After calling `run()`, results are available in the `results` attribute:

- **total_area** (*numpy.ndarray*): Total SASA for each frame
- **residue_area** (*numpy.ndarray*): SASA per residue for each frame (shape: n_frames × n_residues)
- **mean_total_area** (*float*): Mean total SASA across all frames

# Contributing

Contributions are welcome! Please feel free to submit pull requests and open issues. As this is an actively developed library, we encourage sharing your thoughts, ideas, suggestions, and feedback.

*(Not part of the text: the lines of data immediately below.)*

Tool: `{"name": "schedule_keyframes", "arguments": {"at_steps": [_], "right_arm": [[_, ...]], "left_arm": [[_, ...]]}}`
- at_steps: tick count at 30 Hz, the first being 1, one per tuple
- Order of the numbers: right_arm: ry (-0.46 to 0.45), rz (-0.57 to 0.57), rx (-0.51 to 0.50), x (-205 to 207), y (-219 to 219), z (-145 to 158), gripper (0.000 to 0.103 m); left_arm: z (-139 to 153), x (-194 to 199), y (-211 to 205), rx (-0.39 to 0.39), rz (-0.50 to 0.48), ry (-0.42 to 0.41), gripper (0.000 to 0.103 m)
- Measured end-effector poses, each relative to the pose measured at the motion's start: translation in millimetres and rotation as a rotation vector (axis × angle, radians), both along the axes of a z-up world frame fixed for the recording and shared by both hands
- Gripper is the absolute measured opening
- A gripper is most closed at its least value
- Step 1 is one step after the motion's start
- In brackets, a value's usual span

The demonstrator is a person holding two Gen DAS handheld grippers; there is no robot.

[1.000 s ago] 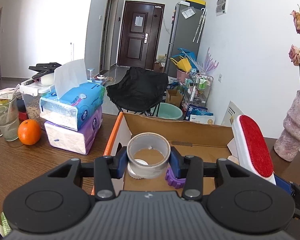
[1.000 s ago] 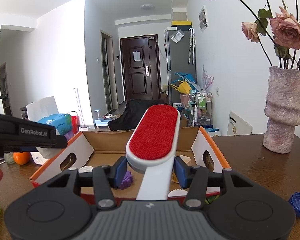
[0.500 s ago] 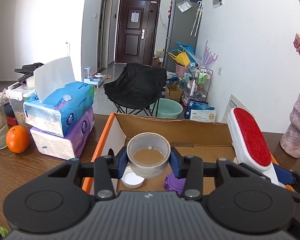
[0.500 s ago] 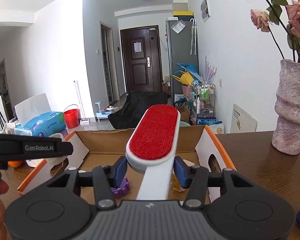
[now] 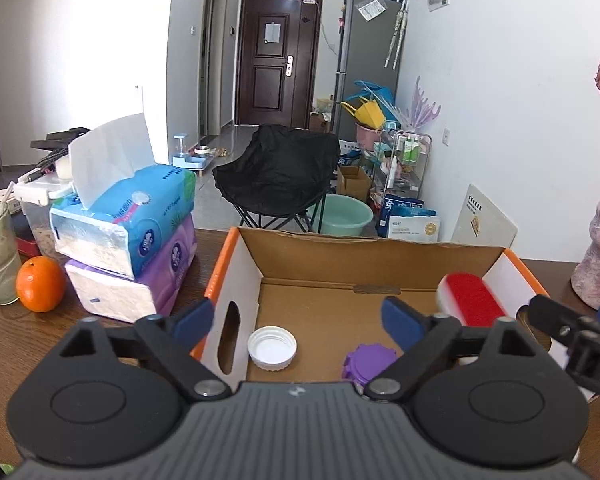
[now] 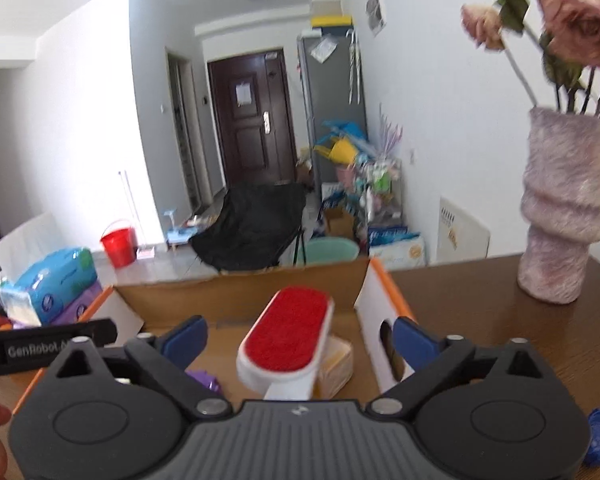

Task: Organize rigid objects
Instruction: 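Open both tools to drop the tape roll and lint roller into the box, then withdraw both open tools from the box back over the table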

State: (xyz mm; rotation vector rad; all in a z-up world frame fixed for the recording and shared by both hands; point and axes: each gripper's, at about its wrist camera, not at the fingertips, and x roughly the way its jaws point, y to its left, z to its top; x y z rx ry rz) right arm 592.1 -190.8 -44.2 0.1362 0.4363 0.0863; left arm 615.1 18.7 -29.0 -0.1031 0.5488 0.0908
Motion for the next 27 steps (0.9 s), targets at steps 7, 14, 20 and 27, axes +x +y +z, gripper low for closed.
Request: {"name": "schedule_keyframes", "arguments": {"at_steps": [7,14,20,27], "right_arm": [[-0.008,-0.004,0.006,-2,-5,5,0.102],[-0.003,0.002,-0.004,-1,-3,4,0.103],[-0.007,0.011,-0.023,-5,-1,3,0.103],[-0.024,0.018,-0.032,-15,-1,6,0.103]], "left_arm": [[2,-1,-1,0.015,0.013,0.004,0.103],[2,-1,2,0.005,0.024,0.014,0.103],[5,-5,-1,0.017,0.023,0.009,0.103],[9,-18,-5,0.036,0.016,-0.011,0.103]]}}
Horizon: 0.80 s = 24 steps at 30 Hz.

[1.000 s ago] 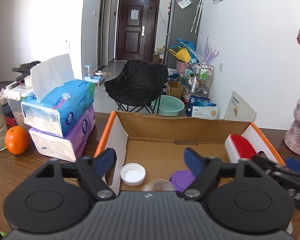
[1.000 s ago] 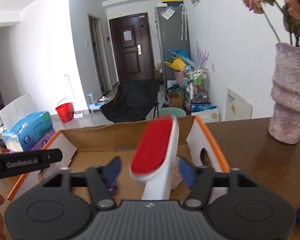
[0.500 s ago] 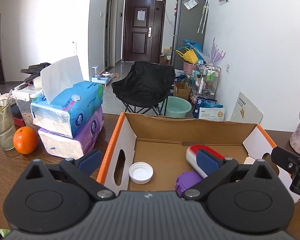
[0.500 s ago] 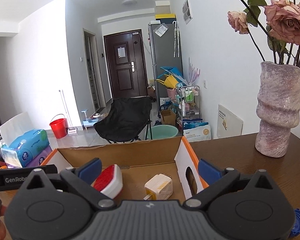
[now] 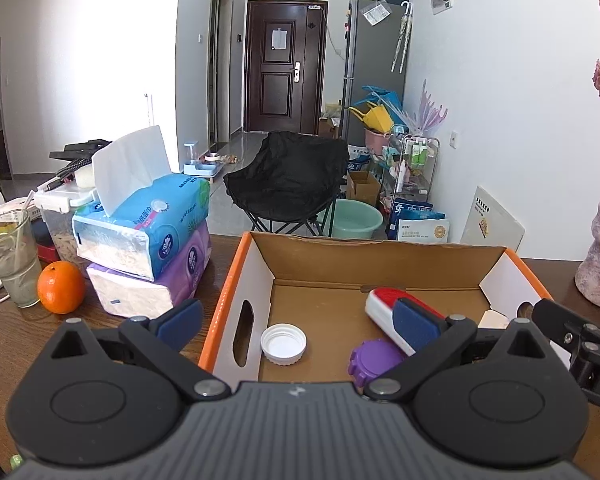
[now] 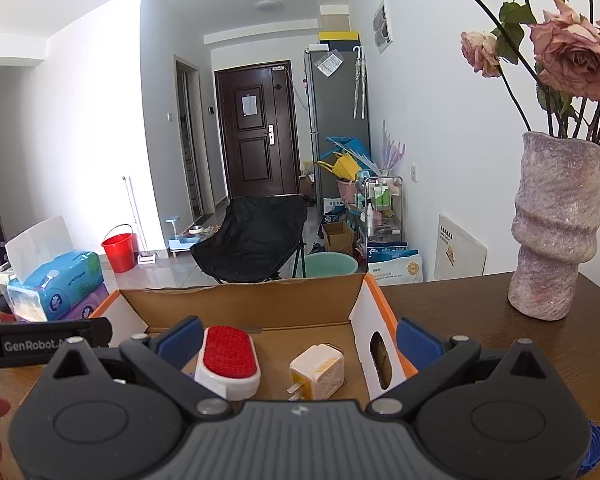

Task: Organize rigid objects
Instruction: 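Withdraw both open tools from the box back over the table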

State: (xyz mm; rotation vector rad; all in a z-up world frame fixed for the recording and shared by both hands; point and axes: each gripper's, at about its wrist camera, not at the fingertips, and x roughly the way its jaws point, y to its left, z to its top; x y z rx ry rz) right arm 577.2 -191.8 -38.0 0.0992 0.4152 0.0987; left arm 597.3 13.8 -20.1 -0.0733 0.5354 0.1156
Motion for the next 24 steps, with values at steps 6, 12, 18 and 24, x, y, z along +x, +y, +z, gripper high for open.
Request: {"name": "schedule_keyframes", "arguments": {"at_steps": [6,12,18,24], "right_arm": [[-0.026,-0.005,-0.012,-14,-1,4,0.103],[-0.048,0.0,-0.015,-34,-3,6,0.103],[-0.063,0.011,-0.021,-57,-1,7,0.103],[-0.075,0.026,-0.019,-82,2,6,0.103]], "left_arm": [[0,-12,1,0.003,-0.006,-0.001,0.103],[1,-27,4,-0.001,-0.001,-0.006,0.103],[1,-48,5,-0.005,0.001,-0.01,0.103],[0,-72,9,-0.003,0.016,-0.009,0.103]]}}
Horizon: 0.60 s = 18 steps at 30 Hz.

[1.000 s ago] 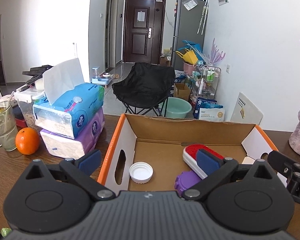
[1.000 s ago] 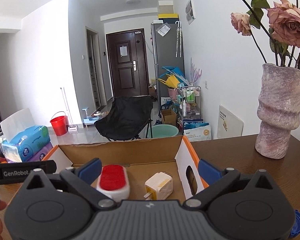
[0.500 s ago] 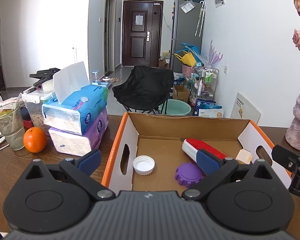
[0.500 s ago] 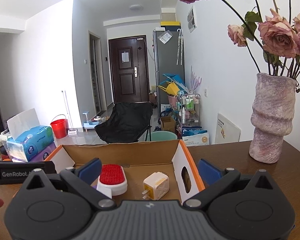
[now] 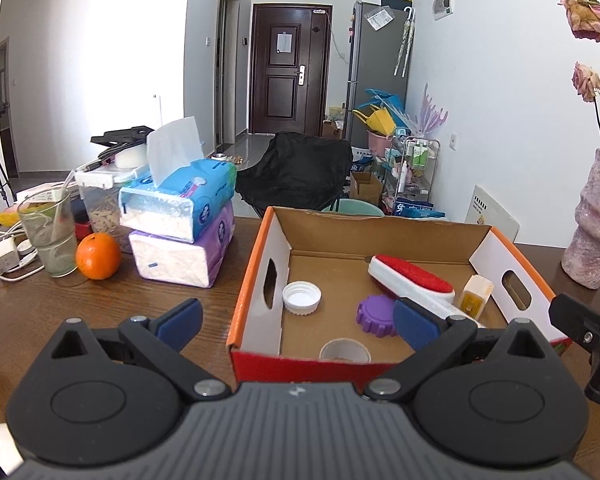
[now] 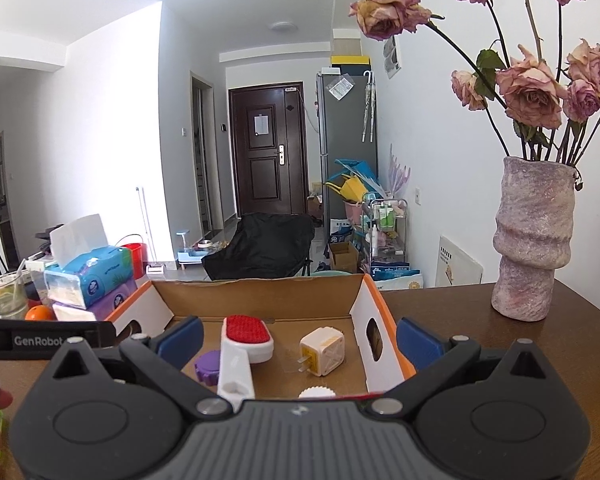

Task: Organize rigid objects
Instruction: 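Withdraw both open tools from the box back over the table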

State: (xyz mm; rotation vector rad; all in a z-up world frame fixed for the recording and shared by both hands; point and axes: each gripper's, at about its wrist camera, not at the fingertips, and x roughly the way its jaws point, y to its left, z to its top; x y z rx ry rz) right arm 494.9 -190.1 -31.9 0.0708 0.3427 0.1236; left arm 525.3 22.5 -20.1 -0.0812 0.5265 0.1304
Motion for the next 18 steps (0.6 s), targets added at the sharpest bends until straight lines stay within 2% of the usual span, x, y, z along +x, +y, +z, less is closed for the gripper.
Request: {"name": "schedule_keyframes", "arguments": {"at_steps": [18], "right_arm": [[0.01,0.07,-0.012,-75,17,-19,0.103]], "left_arm": [[-8,-72,9,0.013,0.045,0.01,0.103]]}}
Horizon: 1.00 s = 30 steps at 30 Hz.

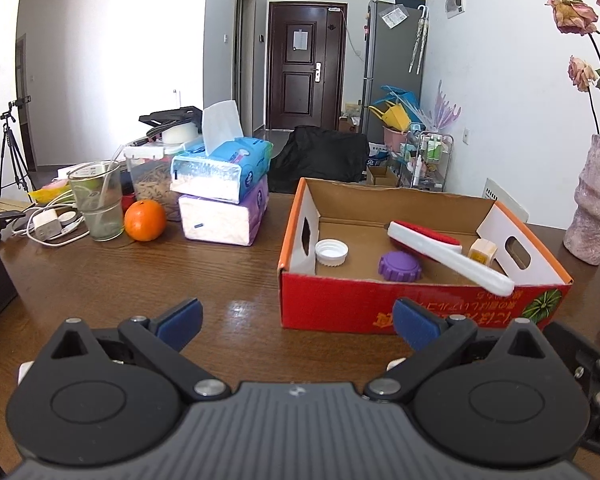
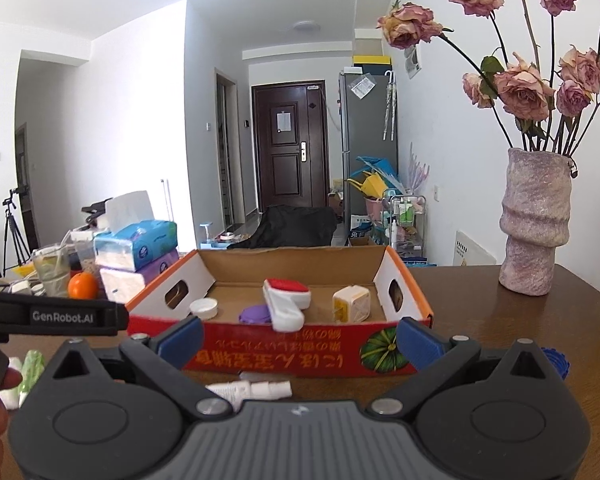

# ⚠️ A Note on Compatibility with mdakit_sasa

Inferring the element of an atom can be quite complicated. mdsasa-bolt does it's best to match the freesasa element inference algorithm, but it may not always be accurate. We recommend test the output values of mdsasa-bolt against mdakit-sasa for your usecase before using it in production. We also recommend that you use input files with explicit element information whenever possible.

# License

This project is licensed under the GNU General Public License v2.0 - see the [LICENSE](LICENSE) file for details.

# Acknowledgments

- Built on top of [RustSASA](https://github.com/maxall41/RustSASA) library
- Integrates seamlessly with [MDAnalysis](https://www.mdanalysis.org/)
- Inspired by the [mdakit-sasa](https://github.com/MDAnalysis/mdakit-sasa) project

# Roadmap

- [ ] Ovveride `run` method to pass all frame data into rust at start and then perform iteration and parallelization in rust. Should signifgantly improve performance.